The term implies that the facilitator plays the difficult role of holding up a mirror so that the person or persons involved can be helped to see things as they appear to others. The facilitator must have the experience and skill to be trusted by all persons involved and the empathy to encourage the expression of feelings—only then will he/she be listened to by the people concerned, and social learning proceed. (Maxwell Jones, From a Closed to An Open System in a Mental Hospital, “Synthesis,” 142)

In Windhorse, the facilitator remembers and calls attention to the history of decisions/agreements made by the group; tracks the timing of the group, marking the beginning/middle/end of meetings; encourages all voices to be heard; acknowledge hurts when they happen; leave room for group process to emerge and avoid being over-focused on goals; builds toward consensus and shared decision-making.

Conclusion

The obstacles to developing a therapeutic community can be obvious or subtle. The forces of materialism are always shadowing around the edges, whispering “you do not have enough, others have more,” or “you are angry, and it’s their fault,” or “you are not safe, attack while you can,” or “speed up to stay ahead of the others.” The aggression of not wanting to be touched suddenly flares. The clients’ families and our internal critics demand more results for less money in a briefer period. Our patience is constantly tested. Heated words are exchanged … whom can we trust? In a therapeutic community we need to have a buoyancy, a palpable atmosphere of love and kindness and accommodation, since people are going to hurt each other, psychologically and emotionally. In that kind of atmosphere we are less apt to over-personalize the hurts: the personal boundary violation, the neglect, the empathic failure, the harsh word, the put down, the irritation, the misunderstanding, the control.

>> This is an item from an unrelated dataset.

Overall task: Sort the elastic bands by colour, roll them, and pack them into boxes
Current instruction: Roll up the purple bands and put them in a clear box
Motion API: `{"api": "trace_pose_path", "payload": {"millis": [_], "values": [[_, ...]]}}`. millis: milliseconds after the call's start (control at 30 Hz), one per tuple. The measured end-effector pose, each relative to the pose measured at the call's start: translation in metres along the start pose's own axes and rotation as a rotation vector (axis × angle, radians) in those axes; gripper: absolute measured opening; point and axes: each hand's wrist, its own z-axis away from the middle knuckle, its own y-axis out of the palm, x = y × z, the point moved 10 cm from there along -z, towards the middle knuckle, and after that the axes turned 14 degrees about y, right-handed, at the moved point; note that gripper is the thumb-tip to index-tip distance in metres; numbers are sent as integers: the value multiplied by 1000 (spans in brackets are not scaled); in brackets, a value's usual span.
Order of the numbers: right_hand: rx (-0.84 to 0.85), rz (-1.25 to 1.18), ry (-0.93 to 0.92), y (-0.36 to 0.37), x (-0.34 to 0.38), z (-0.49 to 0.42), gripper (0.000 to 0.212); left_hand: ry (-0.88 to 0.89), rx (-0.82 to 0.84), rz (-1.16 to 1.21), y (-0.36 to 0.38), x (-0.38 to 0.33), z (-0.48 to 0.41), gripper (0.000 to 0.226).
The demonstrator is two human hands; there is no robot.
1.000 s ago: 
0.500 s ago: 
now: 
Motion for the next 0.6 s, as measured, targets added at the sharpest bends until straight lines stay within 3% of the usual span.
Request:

Some kind of genuine positive regard has to permeate as the cushion and ground of goodness. If one ignores any feedback, then the “messages” (direct verbal feedback or more indirect) from the environment will get stronger, louder and more insistent … and more likely that hurt will happen when the feedback finally gets through. Surrendering personal territory and letting go of the habitual over-focus on one’s personal happiness and security, makes one less prone to over-personalizing hurt. Hurt is just part of the love-hate weather of community. The entire range of experience comes through and is on full display. We can open to that. We can work with that. We can relax with that. Let’s share the apple.


◈ Dedication ◈

This paper is dedicated to the people of Windhorse, with the wish that they may find their way in the future, in community, in friendship. May this paper provide some small ray of inspiration that those who are lost in the realms of madness may find their way home to their heart-friends.


Select Bibliography

These are recommended source materials for the study of therapeutic community in the Windhorse Project:

  1. “Creating An Environment of Sanity,” Chogyam Trungpa, in The Sanity We Are Born With, Shambhala Publications, 2005.

  2. Sakyong Mipham Rinpoche, The Shambhala Principle: Discovering Humanity’s Hidden Treasure, 2014.

  3. Edward Podvoll, Recovering Sanity, especially the section on “Healing Community: The Binding Factors” in Recovering Sanity, chapter 7, pp. 306–313.

  4. Jeffrey Fortuna, “Maxwell Jones: A Recollection,” Journal of Contemplative Psychotherapy, vol. VII.

  5. Jeffrey Fortuna, “The Way of Council in Windhorse,” 2012.

  6. Maxwell Jones, “Synthesis,” in From A Closed to An Open System in a Mental Hospital.

  7. Maxwell Jones, “Therapeutic Communities in Retrospect,” Journal of Contemplative Psychotherapy, Vol. IV.